Supporters of Proposition 22 say it would give independent drivers an hourly minimum wage that is 120% higher than California’s current minimum wage, according to CalMatters. At first glance, this seems like a benefit, but drivers would only be paid for time actually driving, not the time between gigs. That means that in practice, drivers would only expect a $5.64 hourly wage for their time, according to the UC Berkeley Labor Center. 

Some drivers would also be given a health insurance stipend that can be used to purchase their own insurance and medical and disability benefits – but only if a driver is injured during a gig. Despite these additional benefits, the gig workers would not have the usual state law protections, including social security, normal reimbursements for the cost of working, overtime pay and the right to organize and unionize. 

The writers of the proposition also snuck in a clause requiring an unheard of seven-eighths supermajority of the legislature to make any amendments to the proposition. If passed, this sets a dangerous precedent of companies being allowed to buy laws for their own benefit that strip workers’ rights and are legally immune to government oversight.

The Proposition 22 campaign made history by being the most expensive initiative campaign in U.S. history, with large companies like Uber, Lyft, DoorDash, InstaCart and Postmates donating a combined $184.3 million, according to Ballotpedia.

Vote no on Proposition 22 to protect large companies from buying laws and to protect drivers’ rights.

• Proposition 23 will require kidney dialysis clinics to have a minimum of one physician present during all operating hours, and to report unsafe health conditions to the state.

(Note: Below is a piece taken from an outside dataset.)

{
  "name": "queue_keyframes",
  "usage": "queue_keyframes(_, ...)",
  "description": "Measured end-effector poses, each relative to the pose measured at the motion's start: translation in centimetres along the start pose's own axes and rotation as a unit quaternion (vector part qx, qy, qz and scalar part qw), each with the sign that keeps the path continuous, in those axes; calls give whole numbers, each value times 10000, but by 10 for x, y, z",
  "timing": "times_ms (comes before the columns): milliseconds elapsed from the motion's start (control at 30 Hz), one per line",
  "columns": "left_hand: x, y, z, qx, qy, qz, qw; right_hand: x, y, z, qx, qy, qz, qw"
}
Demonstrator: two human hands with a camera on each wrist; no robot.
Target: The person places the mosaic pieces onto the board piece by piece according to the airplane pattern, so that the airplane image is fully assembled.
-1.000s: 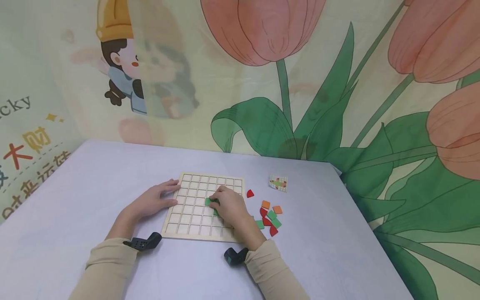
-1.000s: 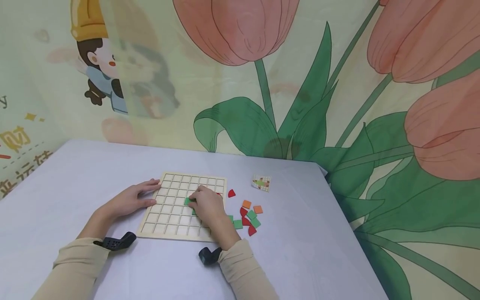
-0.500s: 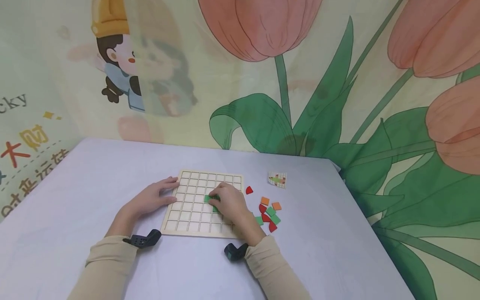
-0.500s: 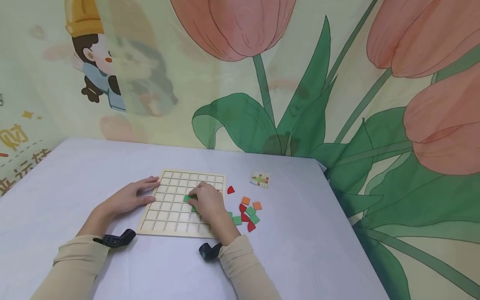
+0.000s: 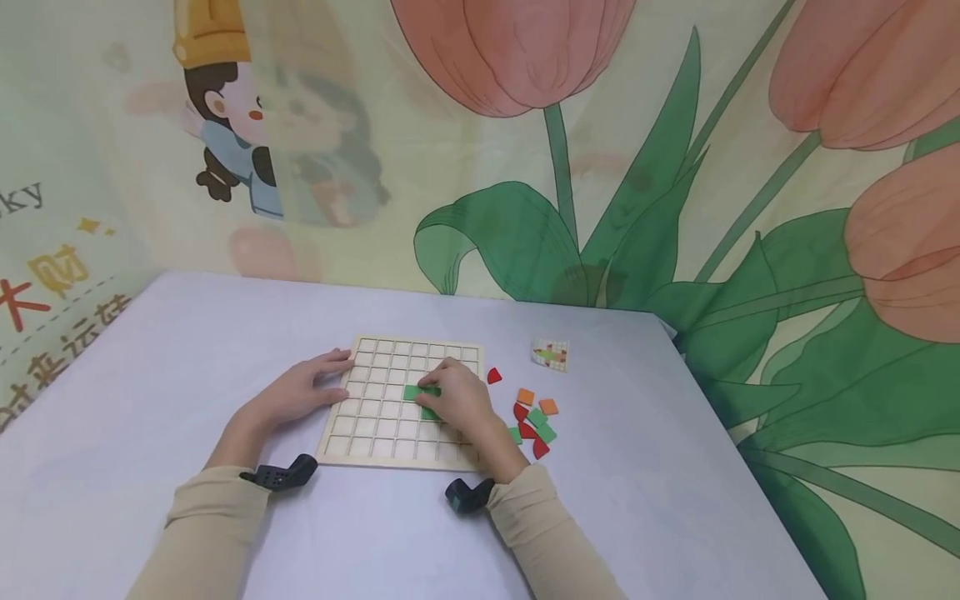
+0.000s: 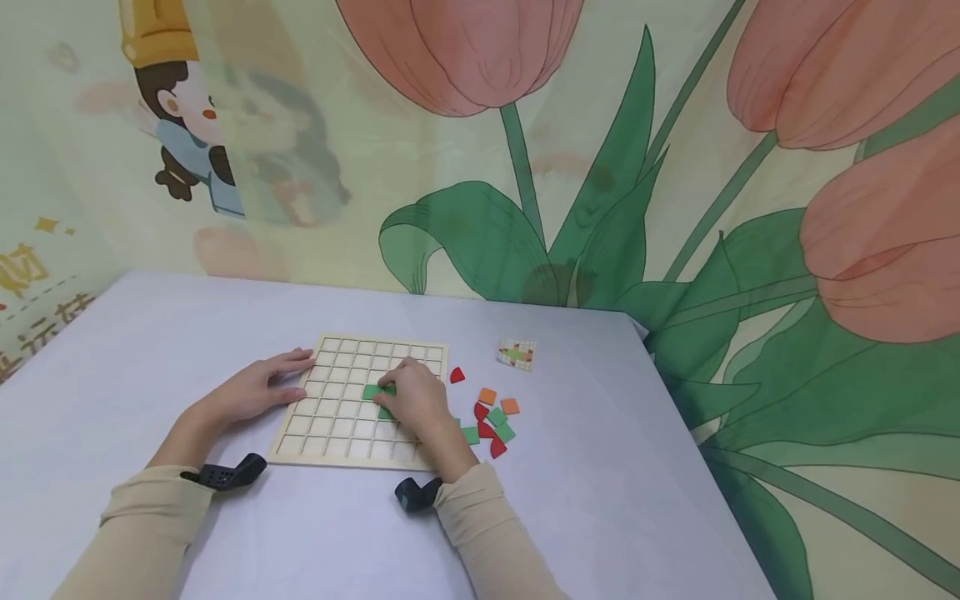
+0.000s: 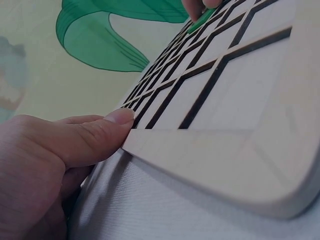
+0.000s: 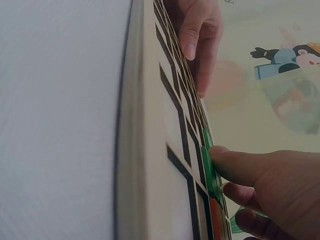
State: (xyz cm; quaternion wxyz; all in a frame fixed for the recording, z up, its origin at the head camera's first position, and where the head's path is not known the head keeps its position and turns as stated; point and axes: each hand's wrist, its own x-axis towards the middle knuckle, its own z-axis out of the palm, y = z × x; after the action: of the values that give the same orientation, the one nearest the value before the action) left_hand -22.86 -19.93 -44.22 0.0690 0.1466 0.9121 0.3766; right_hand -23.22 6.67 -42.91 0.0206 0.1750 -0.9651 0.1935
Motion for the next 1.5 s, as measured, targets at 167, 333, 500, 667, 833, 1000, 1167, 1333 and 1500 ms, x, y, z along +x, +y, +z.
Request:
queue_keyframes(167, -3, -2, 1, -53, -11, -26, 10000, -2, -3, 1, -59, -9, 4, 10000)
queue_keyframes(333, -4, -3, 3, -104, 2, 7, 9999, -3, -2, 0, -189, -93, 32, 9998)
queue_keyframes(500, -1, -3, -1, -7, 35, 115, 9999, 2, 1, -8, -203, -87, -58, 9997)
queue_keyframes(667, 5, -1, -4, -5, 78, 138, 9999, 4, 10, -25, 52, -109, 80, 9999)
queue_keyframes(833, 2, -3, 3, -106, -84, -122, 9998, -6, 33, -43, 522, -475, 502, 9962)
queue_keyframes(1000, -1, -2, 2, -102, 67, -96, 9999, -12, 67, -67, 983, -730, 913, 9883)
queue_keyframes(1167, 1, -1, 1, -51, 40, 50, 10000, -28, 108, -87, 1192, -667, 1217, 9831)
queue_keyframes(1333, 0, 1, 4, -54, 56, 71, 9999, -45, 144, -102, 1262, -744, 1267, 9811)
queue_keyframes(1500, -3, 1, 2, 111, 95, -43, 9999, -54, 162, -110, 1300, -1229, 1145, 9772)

It also calls for operators to get approval from the state’s health department before closing a clinic, and prohibits clinics from discriminating against patients based on insurance type. It ensures clean, healthy clinics and that every patient will get equal treatment. 

According to Calmatters, kidney failure is a growing health concern in California. Over 80,000 Californians depend on dialysis treatment and this is a step in the right direction to give people access to affordable health care, and keeping the people safe.

Knowledge is the key to voting on propositions in this year’s ballot. Human rights, health care, tax increases and workers’ rights are only some of the issues that this year’s ballot addresses. So go out and vote!